Emanuel "Manny" Fried (March 1, 1913 - February 25, 2011) was a playwright, actor, and union organizer. Born in New York City to a working-class background, Fried married into a prominent upper-class Buffalo, NY family. At the onset of World War II, Fried worked for the aircraft manufacturer Curtiss-Wright. There, Fried became involved in the company's union and was fired for subversive activities. From 1944 to 1946, Fried served in the US Army. After the war, Fried again worked as a labor organizer, and was fired after an FBI investigation into Communist ties.

In 1954, Fried was called before the House Un-American Activities Committee to investigate ties to the Communist Party.
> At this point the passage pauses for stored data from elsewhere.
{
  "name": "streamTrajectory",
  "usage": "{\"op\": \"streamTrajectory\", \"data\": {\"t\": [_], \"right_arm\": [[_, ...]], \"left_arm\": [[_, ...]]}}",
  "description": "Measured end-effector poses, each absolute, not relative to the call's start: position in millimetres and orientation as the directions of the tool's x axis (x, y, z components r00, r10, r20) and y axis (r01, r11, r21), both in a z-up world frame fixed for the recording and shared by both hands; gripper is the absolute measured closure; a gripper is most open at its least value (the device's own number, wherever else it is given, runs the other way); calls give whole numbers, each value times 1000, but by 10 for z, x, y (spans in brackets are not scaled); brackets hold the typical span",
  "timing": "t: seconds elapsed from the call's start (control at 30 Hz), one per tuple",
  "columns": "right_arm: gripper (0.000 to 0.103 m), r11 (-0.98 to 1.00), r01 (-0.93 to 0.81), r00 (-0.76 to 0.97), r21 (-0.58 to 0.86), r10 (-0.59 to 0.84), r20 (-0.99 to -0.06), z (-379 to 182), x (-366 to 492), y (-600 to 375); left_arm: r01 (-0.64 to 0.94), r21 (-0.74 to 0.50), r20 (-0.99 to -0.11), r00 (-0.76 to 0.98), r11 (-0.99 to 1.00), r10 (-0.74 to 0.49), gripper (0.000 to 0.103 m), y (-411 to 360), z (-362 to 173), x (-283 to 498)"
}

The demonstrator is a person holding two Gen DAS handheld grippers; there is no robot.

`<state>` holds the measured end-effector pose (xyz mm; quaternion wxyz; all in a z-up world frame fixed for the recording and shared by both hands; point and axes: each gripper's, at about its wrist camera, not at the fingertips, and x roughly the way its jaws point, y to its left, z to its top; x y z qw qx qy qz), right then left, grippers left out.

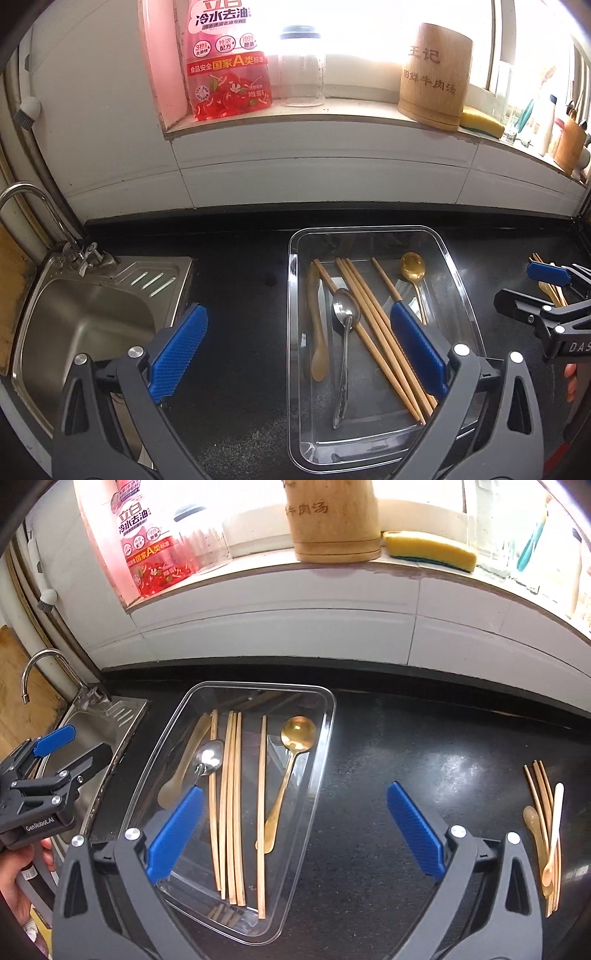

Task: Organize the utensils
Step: 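Lower the spoon and chopstick into the container and open both tools, then move both open tools back over the remaining spoons and chopsticks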

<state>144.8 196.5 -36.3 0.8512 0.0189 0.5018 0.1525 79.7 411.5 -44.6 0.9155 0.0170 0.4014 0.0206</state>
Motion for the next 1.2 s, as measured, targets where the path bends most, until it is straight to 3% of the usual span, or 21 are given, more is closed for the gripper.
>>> {"op": "streamTrajectory", "data": {"t": [0.3, 0.77, 1.0, 1.2], "right_arm": [[7, 959, -213, 469, 185, 267, -842, -296, 1392, 1572], [7, 991, 67, 498, 117, 68, -865, -324, 854, -1026], [7, 998, 50, 466, 48, 19, -884, -439, 756, -1636], [7, 999, -43, 438, 8, 26, -899, -718, 897, -1756]], "left_arm": [[10, 28, -734, 679, 1000, 14, 6, 3850, -412, 827], [183, -64, -776, 609, 981, -164, 6, 2112, -550, 1010], [230, -69, -786, 587, 971, -195, 6, 1251, -654, 1003], [192, -60, -794, 586, 980, -163, 6, 975, -713, 935]]}}
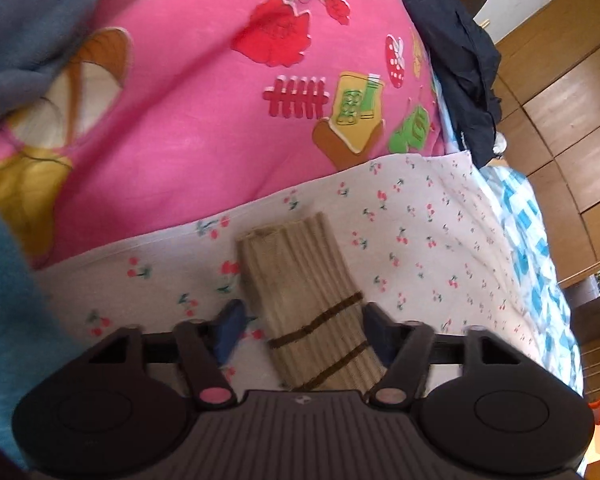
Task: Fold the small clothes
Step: 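Grasp the other sleeve cuff with the left gripper and lift it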
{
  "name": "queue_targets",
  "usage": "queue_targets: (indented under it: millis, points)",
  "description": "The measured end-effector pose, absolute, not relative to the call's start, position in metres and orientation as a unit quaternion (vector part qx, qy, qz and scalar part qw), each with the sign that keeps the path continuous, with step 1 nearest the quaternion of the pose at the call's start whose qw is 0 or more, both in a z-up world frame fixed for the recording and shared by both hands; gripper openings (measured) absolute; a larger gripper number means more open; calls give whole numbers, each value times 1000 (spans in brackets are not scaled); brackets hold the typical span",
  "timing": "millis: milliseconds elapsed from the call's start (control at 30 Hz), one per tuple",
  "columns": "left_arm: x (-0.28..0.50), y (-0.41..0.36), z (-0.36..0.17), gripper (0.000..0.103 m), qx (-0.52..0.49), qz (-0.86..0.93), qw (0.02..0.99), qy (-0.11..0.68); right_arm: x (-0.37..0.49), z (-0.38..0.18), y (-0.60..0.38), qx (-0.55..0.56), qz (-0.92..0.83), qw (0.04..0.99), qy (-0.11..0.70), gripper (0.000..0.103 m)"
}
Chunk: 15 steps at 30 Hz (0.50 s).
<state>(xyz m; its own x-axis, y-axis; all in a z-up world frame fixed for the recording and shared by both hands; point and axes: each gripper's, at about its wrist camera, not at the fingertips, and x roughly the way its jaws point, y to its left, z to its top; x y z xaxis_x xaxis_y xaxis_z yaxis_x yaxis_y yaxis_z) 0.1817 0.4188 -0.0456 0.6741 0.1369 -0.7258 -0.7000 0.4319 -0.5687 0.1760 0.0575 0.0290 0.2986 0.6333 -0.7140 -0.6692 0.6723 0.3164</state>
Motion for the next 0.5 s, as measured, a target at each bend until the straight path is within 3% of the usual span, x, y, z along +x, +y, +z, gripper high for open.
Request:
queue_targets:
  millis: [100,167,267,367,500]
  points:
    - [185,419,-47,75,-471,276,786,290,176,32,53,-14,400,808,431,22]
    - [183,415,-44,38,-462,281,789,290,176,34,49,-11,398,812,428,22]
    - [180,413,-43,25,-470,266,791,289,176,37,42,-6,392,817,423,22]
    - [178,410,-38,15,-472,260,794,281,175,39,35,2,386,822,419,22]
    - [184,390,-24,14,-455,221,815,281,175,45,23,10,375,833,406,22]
After invoking the First Amendment to the United States Constitution, and not the Fifth, and refusing to answer questions, Fried was blacklisted and unable to find work or have his plays produced. He ended up selling life insurance for around 15 years for Canada Life, the only place he could find work, selling mainly to former union members and colleagues. Throughout this period, he was writing plays and performing as an actor on the Buffalo stage. He eventually decided to complete his bachelor's degree, having only finished one year of college at University of Iowa on a football scholarship as a younger man. He not only completed his B.A., but went on to complete his Ph.D. at Buffalo State College, where he was hired to teach in 1973. He retired from this position in 1983, but continued to teach as an adjunct professor until 2008. Fried also taught for the Cornell University School of Industrial and Labor Relations. He was interviewed for the episode 12 from the PBS series "People's Century" and talked about the "Second Red Scare".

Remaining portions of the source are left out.